## Exercise brief
Print a faithful copy of the data below, word for word, with the pictures left out.

Source data below:

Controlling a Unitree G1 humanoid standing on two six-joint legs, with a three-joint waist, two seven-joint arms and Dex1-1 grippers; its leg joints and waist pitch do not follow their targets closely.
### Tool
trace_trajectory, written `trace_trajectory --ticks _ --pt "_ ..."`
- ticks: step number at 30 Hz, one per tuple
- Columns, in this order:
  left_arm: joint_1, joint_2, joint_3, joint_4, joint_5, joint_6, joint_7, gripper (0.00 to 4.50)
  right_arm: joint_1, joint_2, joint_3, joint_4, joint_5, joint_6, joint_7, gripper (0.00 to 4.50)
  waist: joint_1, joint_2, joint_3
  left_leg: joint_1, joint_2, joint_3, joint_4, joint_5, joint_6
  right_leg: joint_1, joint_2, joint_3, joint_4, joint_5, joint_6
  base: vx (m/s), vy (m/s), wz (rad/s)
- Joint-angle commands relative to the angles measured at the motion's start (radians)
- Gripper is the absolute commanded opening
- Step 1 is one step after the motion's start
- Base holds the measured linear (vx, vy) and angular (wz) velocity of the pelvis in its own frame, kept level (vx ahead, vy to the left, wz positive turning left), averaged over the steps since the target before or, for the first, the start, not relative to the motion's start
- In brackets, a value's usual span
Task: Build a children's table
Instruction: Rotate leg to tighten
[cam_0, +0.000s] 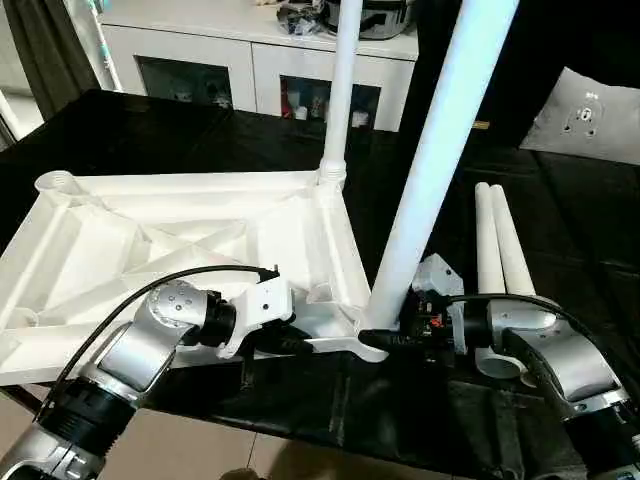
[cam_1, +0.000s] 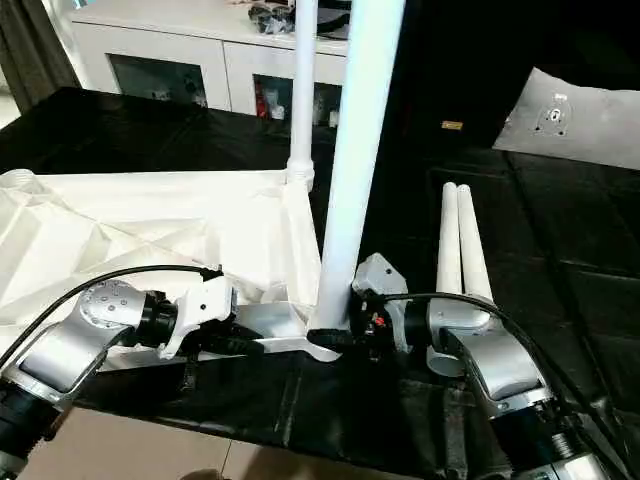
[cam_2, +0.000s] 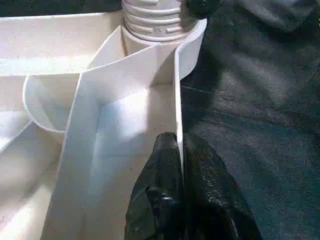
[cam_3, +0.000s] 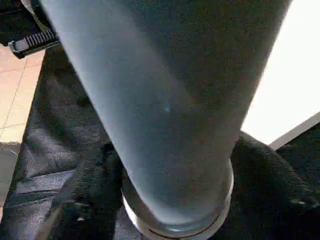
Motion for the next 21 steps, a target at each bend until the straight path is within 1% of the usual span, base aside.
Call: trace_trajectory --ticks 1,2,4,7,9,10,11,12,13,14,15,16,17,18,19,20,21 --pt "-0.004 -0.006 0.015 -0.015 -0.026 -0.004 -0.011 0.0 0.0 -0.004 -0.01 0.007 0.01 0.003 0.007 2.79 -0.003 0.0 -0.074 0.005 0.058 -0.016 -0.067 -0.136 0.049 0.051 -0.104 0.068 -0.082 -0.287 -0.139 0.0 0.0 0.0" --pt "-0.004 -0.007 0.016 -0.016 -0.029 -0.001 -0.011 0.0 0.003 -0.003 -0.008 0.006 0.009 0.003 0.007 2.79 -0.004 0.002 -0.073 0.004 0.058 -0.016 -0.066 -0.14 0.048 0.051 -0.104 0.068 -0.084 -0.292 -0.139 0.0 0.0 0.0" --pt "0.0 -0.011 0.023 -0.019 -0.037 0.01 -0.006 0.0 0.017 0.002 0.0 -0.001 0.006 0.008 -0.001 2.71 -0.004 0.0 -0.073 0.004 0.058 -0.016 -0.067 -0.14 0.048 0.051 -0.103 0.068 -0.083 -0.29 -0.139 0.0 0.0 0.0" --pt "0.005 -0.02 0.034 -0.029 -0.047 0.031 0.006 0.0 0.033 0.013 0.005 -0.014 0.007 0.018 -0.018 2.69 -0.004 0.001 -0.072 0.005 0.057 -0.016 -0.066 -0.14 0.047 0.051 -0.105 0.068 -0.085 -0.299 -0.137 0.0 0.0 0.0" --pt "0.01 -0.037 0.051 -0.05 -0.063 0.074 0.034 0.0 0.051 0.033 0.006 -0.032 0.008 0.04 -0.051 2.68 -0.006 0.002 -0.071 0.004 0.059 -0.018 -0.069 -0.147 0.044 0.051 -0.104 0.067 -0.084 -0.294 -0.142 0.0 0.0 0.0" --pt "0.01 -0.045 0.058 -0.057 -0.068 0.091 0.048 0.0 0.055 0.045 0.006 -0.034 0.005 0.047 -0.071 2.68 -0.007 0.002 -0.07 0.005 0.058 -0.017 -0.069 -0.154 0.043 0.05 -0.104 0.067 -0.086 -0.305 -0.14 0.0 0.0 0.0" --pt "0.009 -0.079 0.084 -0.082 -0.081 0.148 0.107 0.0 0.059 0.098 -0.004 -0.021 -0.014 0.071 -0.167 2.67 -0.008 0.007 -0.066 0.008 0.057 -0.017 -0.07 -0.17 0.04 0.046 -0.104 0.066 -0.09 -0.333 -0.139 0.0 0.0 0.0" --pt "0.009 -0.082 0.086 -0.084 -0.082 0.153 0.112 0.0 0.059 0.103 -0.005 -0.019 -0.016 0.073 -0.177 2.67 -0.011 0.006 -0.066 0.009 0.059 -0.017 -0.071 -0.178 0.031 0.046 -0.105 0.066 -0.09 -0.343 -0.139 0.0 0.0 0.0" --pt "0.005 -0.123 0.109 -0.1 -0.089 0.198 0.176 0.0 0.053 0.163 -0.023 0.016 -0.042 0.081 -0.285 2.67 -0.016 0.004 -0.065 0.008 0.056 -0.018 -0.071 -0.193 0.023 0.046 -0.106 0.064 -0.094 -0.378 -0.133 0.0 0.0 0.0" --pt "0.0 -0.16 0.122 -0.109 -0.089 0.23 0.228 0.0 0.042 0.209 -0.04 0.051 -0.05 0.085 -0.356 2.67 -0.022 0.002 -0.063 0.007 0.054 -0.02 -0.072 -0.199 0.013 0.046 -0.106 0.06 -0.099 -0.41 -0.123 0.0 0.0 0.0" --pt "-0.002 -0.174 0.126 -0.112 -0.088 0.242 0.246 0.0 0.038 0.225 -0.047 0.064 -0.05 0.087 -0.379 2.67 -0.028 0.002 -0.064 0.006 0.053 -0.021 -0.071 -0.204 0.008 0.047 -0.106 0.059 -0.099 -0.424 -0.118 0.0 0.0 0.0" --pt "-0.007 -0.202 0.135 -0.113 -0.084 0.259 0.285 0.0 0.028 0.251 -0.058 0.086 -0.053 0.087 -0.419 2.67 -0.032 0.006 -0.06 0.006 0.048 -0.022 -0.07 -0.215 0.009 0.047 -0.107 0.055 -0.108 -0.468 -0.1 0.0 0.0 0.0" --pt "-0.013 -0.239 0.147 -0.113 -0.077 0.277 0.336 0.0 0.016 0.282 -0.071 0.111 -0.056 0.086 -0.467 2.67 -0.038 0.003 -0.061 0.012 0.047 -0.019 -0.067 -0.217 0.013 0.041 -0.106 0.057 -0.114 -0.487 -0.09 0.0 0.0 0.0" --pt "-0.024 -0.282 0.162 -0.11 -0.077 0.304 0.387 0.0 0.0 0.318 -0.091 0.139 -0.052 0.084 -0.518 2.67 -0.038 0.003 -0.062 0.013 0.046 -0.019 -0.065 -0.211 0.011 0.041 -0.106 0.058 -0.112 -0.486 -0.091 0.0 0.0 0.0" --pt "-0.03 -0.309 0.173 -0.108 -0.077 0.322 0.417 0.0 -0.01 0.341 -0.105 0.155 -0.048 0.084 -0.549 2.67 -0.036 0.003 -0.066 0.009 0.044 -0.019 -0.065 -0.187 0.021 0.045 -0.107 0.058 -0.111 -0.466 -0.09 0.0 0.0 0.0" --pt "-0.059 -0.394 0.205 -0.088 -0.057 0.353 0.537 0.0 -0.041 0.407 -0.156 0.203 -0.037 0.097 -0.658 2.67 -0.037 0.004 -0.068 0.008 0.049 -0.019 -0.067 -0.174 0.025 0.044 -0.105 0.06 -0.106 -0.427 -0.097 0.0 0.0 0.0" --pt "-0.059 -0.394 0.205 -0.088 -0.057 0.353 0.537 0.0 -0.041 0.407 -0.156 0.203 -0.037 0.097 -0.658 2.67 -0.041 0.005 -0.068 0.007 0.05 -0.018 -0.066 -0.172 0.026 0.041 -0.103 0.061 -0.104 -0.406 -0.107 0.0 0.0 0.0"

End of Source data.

## Answer
Controlling a Unitree G1 humanoid standing on two six-joint legs, with a three-joint waist, two seven-joint arms and Dex1-1 grippers; its leg joints and waist pitch do not follow their targets closely.
### Tool
trace_trajectory, written `trace_trajectory --ticks _ --pt "_ ..."`
- ticks: step number at 30 Hz, one per tuple
- Columns, in this order:
  left_arm: joint_1, joint_2, joint_3, joint_4, joint_5, joint_6, joint_7, gripper (0.00 to 4.50)
  right_arm: joint_1, joint_2, joint_3, joint_4, joint_5, joint_6, joint_7, gripper (0.00 to 4.50)
  waist: joint_1, joint_2, joint_3
  left_leg: joint_1, joint_2, joint_3, joint_4, joint_5, joint_6
  right_leg: joint_1, joint_2, joint_3, joint_4, joint_5, joint_6
  base: vx (m/s), vy (m/s), wz (rad/s)
- Joint-angle commands relative to the angles measured at the motion's start (radians)
- Gripper is the absolute commanded opening
- Step 1 is one step after the motion's start
- Base holds the measured linear (vx, vy) and angular (wz) velocity of the pelvis in its own frame, kept level (vx ahead, vy to the left, wz positive turning left), averaged over the steps since the target before or, for the first, the start, not relative to the motion's start
- In brackets, a value's usual span
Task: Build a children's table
Instruction: Rotate leg to tighten
[cam_0, +0.000s] 
[cam_1, +0.000s] 
[cam_2, +0.000s] 
[cam_3, +0.000s] 
Motion for the next 21 steps, a target at each bend until the straight path is within 1% of the usual span, base aside.
Call: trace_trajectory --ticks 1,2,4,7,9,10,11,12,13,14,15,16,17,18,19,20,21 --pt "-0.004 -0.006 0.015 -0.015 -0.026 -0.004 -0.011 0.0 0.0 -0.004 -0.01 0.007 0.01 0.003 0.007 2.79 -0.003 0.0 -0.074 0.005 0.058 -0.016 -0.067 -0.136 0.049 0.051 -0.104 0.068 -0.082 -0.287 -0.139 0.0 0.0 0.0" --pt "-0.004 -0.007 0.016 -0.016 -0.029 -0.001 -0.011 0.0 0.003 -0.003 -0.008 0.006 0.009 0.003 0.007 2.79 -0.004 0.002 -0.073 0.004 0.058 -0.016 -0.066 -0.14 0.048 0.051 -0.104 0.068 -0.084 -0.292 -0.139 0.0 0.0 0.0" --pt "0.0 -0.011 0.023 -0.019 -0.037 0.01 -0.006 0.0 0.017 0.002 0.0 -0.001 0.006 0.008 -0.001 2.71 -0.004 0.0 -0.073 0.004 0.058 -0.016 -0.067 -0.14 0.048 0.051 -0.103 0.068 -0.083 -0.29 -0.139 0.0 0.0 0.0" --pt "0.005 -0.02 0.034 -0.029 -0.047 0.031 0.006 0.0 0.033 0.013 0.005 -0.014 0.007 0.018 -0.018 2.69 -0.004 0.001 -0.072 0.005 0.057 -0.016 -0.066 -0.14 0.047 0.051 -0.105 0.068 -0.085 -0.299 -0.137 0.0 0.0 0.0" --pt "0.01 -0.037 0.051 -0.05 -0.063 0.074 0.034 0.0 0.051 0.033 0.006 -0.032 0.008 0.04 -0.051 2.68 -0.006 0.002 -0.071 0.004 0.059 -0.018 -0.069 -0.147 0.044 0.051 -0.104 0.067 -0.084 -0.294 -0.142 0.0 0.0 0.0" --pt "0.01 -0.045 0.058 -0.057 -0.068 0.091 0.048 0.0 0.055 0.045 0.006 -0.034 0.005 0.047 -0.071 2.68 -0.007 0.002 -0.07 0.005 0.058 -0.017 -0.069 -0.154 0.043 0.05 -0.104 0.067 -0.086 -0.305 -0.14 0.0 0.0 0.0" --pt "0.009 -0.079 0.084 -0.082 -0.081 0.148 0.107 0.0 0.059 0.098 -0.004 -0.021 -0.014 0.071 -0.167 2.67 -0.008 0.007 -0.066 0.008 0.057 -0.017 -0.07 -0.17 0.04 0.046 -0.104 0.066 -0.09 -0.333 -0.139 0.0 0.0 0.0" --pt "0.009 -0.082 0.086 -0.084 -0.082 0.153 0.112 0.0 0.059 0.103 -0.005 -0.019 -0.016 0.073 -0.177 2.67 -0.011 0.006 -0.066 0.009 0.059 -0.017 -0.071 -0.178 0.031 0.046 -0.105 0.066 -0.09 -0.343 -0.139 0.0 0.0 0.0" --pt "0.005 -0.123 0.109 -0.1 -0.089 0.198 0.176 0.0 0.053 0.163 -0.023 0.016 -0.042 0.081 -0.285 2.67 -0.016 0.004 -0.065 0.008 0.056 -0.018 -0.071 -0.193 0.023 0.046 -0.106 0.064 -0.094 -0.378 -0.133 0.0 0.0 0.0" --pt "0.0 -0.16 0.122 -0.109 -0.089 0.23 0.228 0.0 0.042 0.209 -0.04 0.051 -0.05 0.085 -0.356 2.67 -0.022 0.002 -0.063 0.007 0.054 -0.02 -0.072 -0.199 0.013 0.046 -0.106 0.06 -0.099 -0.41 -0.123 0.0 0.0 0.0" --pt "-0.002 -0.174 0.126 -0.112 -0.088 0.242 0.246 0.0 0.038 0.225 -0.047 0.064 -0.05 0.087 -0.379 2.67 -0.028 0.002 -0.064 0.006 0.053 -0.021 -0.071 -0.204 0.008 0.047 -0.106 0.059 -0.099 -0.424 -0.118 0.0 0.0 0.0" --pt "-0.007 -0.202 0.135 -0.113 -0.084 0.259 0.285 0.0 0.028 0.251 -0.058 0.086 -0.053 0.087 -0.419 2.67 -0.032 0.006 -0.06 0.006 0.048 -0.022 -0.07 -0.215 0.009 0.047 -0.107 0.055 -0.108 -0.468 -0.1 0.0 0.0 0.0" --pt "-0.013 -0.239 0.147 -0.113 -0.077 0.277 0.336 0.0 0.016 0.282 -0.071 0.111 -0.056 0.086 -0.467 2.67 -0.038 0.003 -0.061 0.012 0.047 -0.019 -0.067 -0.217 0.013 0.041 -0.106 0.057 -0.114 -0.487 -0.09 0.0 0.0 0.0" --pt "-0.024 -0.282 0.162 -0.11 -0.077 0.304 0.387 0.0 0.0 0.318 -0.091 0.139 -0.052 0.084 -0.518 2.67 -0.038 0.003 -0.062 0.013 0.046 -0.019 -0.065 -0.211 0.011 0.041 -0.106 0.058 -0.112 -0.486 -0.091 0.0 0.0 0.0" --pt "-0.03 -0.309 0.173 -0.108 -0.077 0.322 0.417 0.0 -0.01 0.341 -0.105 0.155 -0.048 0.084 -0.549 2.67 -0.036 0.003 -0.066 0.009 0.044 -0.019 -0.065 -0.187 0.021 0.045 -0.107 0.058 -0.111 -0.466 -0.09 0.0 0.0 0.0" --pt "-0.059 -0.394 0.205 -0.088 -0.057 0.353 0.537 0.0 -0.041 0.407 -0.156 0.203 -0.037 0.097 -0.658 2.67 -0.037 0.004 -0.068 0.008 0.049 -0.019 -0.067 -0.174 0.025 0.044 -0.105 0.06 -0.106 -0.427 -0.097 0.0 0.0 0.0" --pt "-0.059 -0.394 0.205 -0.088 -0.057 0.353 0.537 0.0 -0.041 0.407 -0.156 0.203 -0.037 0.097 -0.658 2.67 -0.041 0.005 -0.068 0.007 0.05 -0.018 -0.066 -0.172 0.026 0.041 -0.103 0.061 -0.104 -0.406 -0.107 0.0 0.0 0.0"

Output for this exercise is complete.